+++ DATA EXCERPT
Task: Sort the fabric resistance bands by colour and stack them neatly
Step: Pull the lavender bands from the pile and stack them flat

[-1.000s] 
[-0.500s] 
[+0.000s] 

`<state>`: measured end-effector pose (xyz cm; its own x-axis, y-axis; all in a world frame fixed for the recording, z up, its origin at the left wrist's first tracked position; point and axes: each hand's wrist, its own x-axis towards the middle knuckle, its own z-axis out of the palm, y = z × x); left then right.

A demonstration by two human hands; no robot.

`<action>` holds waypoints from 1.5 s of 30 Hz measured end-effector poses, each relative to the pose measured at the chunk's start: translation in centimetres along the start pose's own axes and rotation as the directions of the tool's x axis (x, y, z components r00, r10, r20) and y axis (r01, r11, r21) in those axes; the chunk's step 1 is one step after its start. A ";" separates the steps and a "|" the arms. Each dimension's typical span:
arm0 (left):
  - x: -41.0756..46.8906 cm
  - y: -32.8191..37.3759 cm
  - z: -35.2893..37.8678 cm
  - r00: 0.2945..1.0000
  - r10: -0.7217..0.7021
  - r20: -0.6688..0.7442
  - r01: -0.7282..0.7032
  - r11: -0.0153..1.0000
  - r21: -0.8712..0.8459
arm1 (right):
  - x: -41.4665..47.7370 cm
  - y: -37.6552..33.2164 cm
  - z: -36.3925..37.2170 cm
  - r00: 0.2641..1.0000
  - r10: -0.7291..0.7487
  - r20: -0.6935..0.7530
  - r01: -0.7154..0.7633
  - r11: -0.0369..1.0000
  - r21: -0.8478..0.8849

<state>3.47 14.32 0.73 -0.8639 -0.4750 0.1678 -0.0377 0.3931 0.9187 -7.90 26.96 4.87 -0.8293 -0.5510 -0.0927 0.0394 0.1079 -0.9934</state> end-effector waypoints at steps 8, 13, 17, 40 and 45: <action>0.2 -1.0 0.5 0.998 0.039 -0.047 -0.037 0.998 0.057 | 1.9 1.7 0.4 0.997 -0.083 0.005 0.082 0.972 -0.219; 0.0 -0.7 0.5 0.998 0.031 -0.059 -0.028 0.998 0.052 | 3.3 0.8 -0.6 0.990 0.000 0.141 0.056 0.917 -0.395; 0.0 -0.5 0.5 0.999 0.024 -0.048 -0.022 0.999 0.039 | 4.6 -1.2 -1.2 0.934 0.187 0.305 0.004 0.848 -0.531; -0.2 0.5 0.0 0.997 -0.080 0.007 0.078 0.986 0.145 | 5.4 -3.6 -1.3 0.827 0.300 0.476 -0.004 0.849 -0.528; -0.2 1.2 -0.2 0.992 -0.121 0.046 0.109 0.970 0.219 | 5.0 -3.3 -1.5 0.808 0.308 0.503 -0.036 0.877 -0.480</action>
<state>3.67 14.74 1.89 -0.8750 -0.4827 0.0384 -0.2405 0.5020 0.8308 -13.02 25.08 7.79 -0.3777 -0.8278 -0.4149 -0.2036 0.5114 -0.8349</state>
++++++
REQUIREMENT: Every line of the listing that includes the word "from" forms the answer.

ANSWER TO THE EXERCISE:
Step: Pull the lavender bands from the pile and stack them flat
`<action>` holds waypoints from 1.5 s of 30 Hz measured end-effector poses, each relative to the pose measured at the chunk's start: translation in centimetres along the start pose's own axes and rotation as the directions of the tool's x axis (x, y, z components r00, r10, r20) and y axis (r01, r11, r21) in those axes; the chunk's step 1 is one step after its start. A ";" separates the steps and a "|" the arms. Each dimension's typical span:

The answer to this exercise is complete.